Durch die intensive Beschäftigung mit dieser Zeit, insbesondere der Unterdrückung und Vernichtung politisch Andersdenkender und rassistisch Verfolgter, fühle ich mich nach fünf Tagen in der Lage, die Geschichte kritisch und sachlich zu beurteilen und damit auch die Gegenwart besser zu begreifen. Gerade die NS-Herrschaft kann in ihren Auswirkungen auf unsere Zeit kaum überschätzt werden. Diese Bildungsfahrt lässt niemanden unberührt.

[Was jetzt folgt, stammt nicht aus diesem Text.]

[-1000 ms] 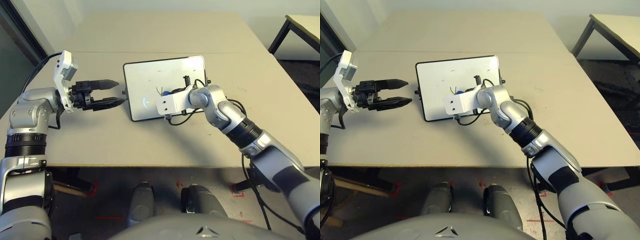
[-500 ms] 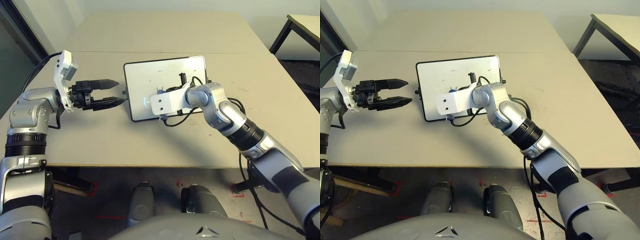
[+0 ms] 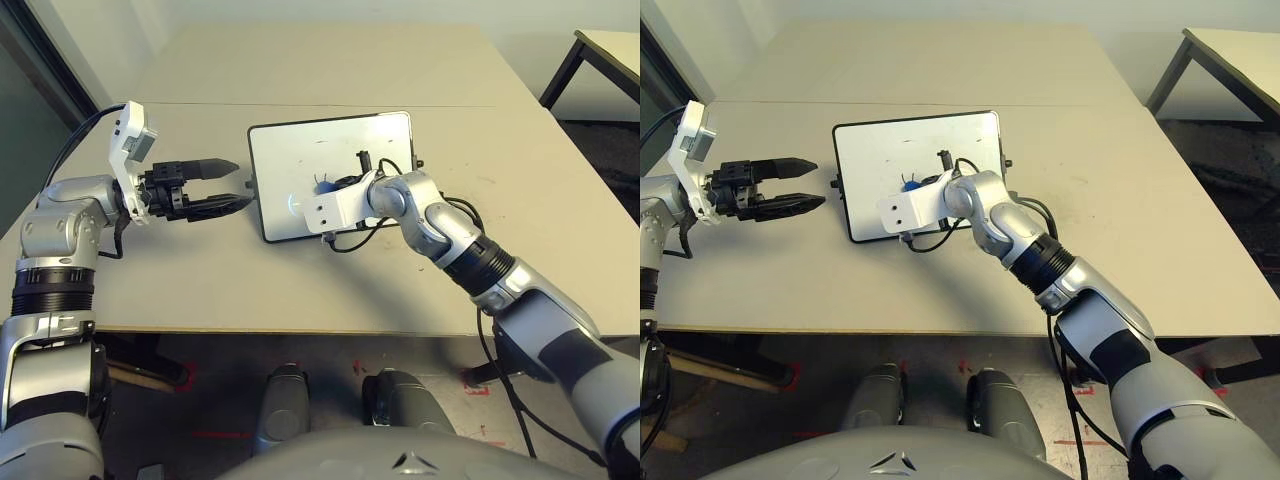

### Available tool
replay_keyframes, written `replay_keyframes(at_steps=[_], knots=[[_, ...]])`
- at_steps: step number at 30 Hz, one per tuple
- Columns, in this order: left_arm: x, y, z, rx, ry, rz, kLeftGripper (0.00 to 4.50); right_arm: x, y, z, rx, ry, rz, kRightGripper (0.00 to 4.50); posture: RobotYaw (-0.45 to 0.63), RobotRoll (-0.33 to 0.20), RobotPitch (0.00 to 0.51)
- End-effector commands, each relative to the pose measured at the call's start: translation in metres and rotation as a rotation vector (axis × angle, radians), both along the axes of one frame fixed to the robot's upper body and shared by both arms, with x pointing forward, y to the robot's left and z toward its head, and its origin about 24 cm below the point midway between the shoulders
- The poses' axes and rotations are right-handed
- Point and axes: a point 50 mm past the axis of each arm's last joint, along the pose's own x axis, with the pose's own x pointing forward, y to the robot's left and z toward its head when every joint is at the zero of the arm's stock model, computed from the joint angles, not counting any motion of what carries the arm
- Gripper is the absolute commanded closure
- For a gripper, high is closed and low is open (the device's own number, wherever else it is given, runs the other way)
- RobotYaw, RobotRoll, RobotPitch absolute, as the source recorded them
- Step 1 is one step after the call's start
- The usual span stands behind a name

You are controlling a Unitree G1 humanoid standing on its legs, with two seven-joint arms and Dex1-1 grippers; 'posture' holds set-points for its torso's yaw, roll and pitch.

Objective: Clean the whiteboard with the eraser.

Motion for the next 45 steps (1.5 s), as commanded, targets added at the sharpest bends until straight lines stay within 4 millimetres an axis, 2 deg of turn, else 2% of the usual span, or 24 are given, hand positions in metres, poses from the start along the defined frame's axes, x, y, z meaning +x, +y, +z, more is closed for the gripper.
replay_keyframes(at_steps=[1,9,18,22,27,38,45], knots=[[-0.001,-0.001,0.0,-0.004,-0.003,-0.008,0.0,-0.001,0.005,0.0,-0.005,0.001,0.018,4.13,0.25,0.0,0.032],[-0.001,-0.002,-0.001,-0.006,0.001,-0.013,0.0,0.003,-0.002,0.0,-0.005,0.009,-0.01,4.13,0.24,0.0,0.031],[0.001,-0.003,-0.001,-0.001,0.004,-0.017,0.0,0.013,-0.036,0.002,-0.026,0.011,-0.098,4.13,0.23,0.0,0.037],[0.002,-0.004,-0.001,-0.001,0.006,-0.023,0.0,0.015,-0.042,0.003,-0.027,0.007,-0.114,4.13,0.22,0.0,0.04],[0.004,-0.004,0.0,0.001,0.004,-0.023,0.0,0.015,-0.038,0.004,-0.022,0.005,-0.106,4.13,0.22,0.0,0.043],[-0.004,0.003,-0.002,0.01,0.02,0.003,0.0,0.009,-0.006,0.005,-0.002,0.007,-0.013,4.13,0.27,0.0,0.046],[-0.015,0.008,-0.003,0.008,0.027,0.03,0.0,0.007,0.007,0.002,-0.003,0.014,0.031,4.13,0.3,0.0,0.045]])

Das Horaz-Zitat "Non omnis moriar" ist in Buchenwald auf einem Gedenkstein bei einem der noch sichtbaren Grundrisse der Häftlingsbaracken zu lesen: "Ich werde nicht ganz sterben" – genauso wenig darf die Erinnerung an das unmenschliche Unrecht ganz vergehen. Auch in Zukunft müssen sich junge Menschen dieser dunklen Phase der deutschen Geschichte stellen und die Erinnerung daran bewahren. Auf dass nie wieder solche Unmenschlichkeit geduldet werde.
Gegen das Vergessen
Jugendlichen heute wurde lange genug vorgeworfen, sie seien unpolitisch und interessierten sich schon gar nicht für Gesellschaft und Geschichte. ver.di Jugendliche reisen seit Jahren unter anderem in das ehemalige Konzentrationslager und die heutige Gedenkstätte Buchenwald, um sich mit der deutschen Geschichte und den Greueltaten der Nationalsozialisten auseinanderzusetzen. Sie stellen sich der Vergangenheit, den Schrecken, oft genug ihrem eigenem Entsetzen, um Worte zu finden für das, was nur schwer zu verstehen ist. Und wenn sie Worte gefunden haben, erheben sie ihre Stimmen. Was sie zu sagen haben, steht auf diesen Seiten.